We’ll see more countries making similar calculations until we address the systematic underfunding of African health systems.


I say this agreement is a good turning point for Kenya. With foreign donors like USAID pulling back and millions relying on external support for HIV, the deal provides vital fiscal breathing room today.
I want my Kenyan brothers to use this opportunity to strengthen our health systems. We should invest in Kenyan public-health infrastructure, digital platforms, and laboratory capacity. This data-sharing arrangement can be the start of genuine health sovereignty rather than continued dependency.

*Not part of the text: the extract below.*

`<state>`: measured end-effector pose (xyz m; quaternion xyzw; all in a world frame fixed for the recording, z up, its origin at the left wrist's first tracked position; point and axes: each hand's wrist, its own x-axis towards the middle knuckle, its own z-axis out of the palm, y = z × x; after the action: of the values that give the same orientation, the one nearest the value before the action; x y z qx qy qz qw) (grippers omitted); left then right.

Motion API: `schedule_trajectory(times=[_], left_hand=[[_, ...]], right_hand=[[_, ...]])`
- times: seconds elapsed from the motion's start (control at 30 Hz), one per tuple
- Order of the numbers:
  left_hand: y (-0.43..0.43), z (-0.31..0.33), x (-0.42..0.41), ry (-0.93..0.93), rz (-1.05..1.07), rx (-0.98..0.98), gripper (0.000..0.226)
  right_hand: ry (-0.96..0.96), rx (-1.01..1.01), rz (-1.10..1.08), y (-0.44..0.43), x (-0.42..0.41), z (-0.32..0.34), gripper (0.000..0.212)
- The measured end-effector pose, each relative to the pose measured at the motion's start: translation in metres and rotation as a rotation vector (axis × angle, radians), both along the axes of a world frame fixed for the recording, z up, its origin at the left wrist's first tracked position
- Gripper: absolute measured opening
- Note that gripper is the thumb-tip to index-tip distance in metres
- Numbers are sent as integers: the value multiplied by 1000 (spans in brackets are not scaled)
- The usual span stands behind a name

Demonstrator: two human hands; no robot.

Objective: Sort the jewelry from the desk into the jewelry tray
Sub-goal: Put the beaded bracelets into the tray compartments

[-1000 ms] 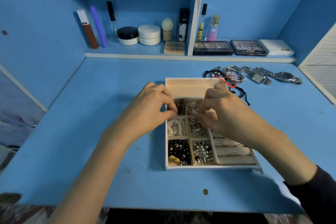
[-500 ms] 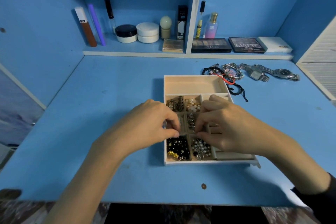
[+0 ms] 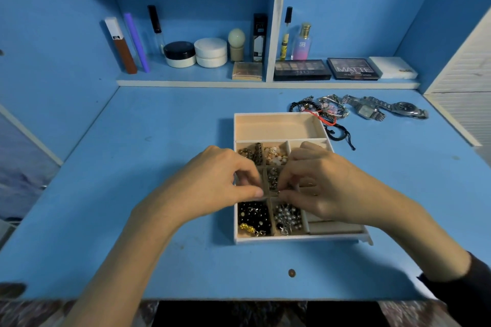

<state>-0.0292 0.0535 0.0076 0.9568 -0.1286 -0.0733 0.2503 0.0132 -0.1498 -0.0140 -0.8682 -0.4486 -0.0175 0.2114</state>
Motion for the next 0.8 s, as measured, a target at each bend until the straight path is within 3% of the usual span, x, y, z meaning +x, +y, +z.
schedule_trajectory(times=[0.13, 0.23, 0.27, 0.37, 0.6, 0.8], left_hand=[[-11, 5, 10, -90, 90, -168, 8], [-28, 6, 30, -199, 122, -230, 12], [-35, 6, 39, -237, 124, -234, 13], [-60, 6, 69, -317, 85, -178, 17], [-110, -3, 125, -428, -58, 232, 29], [-124, 1, 138, -398, -69, 342, 14]], right_hand=[[96, 272, -202, -18, 13, 4, 23], [70, 455, -480, -41, 41, -7, 10], [50, 468, -571, -49, 51, -13, 18], [22, 425, -688, -65, 71, -27, 26], [119, 292, -621, -77, 75, -36, 16], [39, 248, -615, -76, 77, -42, 10]])
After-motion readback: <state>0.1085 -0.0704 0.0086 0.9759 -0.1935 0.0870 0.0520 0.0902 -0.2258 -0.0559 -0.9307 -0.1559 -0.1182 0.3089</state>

I just finished reading the final signed version of the 37 pages agreement between Kenya and US Governments and the sensational heading aside, I did not see any of these allegations in the document. Happy to be corrected with facts.
Last week, President William Ruto signed away 25 years of access to Kenyan health data for $1.6 billion over five years – $5.66 per person annually for a population of 56.5 million to give the US government access to:
Personal medical records
Genetic information
Lab samples
Insurance details
Digital health platforms
This is a thought-provoking article. While I understand the argument that Kenya’s health system urgently needs additional funding, I’m not convinced the country lacks fiscal capacity overall. Before turning to agreements that may compromise citizens’ health data, the government should first demonstrate that it has optimised existing resources.
Substantial sums continue to be lost through wasteful procurement, governance inefficiencies, and non-essential expenditures. Addressing these leakages could create meaningful fiscal space for health without trading away sensitive citizen information.
The article also notes that Kenya’s per-capita health expenditure is lower than many comparable countries. That may be true, but the solution is not only to “spend more.” The more cost-effective strategy — globally and historically — is to prevent more. Kenya still carries a high burden of preventable diseases due to gaps in primary healthcare, early detection, water and sanitation, and community-level health promotion. Strengthening these systems reduces the number of people who need costly treatment in the first place. In other words, the smartest way to close the per-capita spending gap is not just additional funds, but better investment choices that lower long-term demand for curative services.
There is also a long-term cost dimension the article only briefly mentions. Agreements of this nature may lock the country into future obligations — including technical dependencies, data-compliance costs, and renegotiation risks — that could outweigh the short-term financial gains. Once access to national health data is granted for decades, reversing or realigning such commitments becomes expensive and politically complicated.
Ultimately, sustainable health financing requires both efficient use of existing resources and a strong preventive-health strategy — neither of which should come at the expense of citizen rights or data sovereignty.
How will this work for the social impact firms in my community? I worry for the loss of control of our data.